A gastroenterologist and a guided-missile designer have a conversation. Result: the pill cam.
This underscores the power of sharing, of “ideas having sex with each other,” according to journalist Matt Ridley. He writes:
Trade is to culture as sex is to biology. Exchange makes change collective and cumulative. It becomes possible to draw upon inventions made throughout society, not just in your neighborhood.
Jeff Jarvis quotes Ridley in his new book, “Public Parts: How Sharing in the Digital Age Improves the Way We Work and Live.”
The ability to share digital content on a massive scale has disrupted traditional media companies, including television, writes Jarvis, a former TV critic.
Networks – the middlemen, the distributors of digital content – are becoming less and less important in television, he says. The audience has the power now. Jarvis wrote:
Listen, people, TV should be simple.
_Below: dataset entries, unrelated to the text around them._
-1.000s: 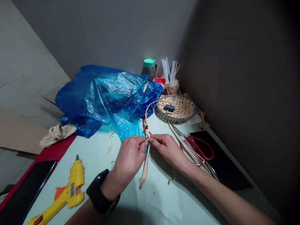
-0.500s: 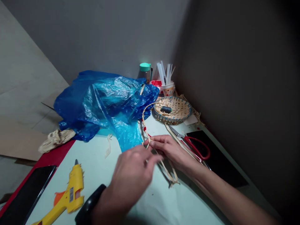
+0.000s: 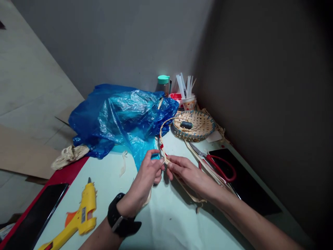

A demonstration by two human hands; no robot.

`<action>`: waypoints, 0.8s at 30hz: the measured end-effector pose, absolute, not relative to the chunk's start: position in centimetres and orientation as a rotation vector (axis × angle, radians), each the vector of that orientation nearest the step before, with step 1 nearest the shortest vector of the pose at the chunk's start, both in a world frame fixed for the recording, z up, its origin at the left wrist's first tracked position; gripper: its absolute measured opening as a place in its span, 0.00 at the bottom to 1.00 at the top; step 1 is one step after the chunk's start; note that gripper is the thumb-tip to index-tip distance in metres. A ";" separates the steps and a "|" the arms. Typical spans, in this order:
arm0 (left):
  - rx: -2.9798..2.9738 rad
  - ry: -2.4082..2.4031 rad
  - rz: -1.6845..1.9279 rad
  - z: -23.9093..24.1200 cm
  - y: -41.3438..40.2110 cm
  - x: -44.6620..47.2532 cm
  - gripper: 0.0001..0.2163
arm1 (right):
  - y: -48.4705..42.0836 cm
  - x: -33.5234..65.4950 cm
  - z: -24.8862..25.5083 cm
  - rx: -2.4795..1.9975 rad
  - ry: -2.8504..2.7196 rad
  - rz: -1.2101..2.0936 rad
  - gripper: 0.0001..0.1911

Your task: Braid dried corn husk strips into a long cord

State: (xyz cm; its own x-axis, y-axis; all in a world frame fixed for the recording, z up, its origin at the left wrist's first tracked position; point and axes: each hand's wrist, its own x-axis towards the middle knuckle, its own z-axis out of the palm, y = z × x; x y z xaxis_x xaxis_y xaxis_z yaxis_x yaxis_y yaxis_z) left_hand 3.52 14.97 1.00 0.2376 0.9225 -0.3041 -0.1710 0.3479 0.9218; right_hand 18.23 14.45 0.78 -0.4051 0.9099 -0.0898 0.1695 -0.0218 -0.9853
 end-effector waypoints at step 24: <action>0.924 1.156 0.994 0.5 14.3 2.8 0.08 | 12.3 17.5 1.6 -1.363 -2.303 0.412 0.11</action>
State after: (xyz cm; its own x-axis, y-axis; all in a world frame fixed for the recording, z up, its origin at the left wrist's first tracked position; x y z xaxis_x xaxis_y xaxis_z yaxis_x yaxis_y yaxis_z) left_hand 2.84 14.34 0.45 0.1150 0.9517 -0.2846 -0.1385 0.2991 0.9441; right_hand 17.47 12.35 1.63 -0.4241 0.8804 0.2120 0.7525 0.4729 -0.4583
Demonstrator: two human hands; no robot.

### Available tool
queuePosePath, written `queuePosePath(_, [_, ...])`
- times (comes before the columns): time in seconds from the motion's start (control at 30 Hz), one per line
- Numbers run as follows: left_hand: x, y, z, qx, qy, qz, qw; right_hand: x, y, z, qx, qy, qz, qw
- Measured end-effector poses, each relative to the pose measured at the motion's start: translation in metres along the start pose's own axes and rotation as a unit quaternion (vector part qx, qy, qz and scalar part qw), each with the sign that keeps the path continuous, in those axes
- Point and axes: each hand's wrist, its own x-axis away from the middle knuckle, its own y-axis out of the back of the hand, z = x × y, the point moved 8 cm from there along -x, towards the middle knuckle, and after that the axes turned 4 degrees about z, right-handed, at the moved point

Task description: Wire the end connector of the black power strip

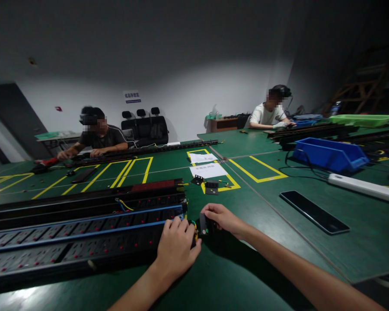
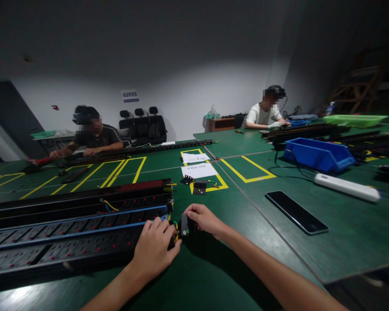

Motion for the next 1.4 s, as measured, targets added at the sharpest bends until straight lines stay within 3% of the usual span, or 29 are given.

It will be simple, damnit: We want to watch the shows we want to watch whenever and wherever we want to watch them. We’ll watch ads with them or we’ll pay for them. We won’t give a damn whether we watch them on a channel or on a web site or in an app or via Facebook; via a TV or a computer or a phone or a tablet; streaming from the cloud or from our hard drive; found via search or friends’ recommendations on Facebook or Twitter. Channels that stop us from watching them [Fox, are you listening?] are hastening their own deaths. Stars, producers, and studios will, like water, find their way around you as will we, the viewers. You middlemen are doomed. It’s only a matter of time.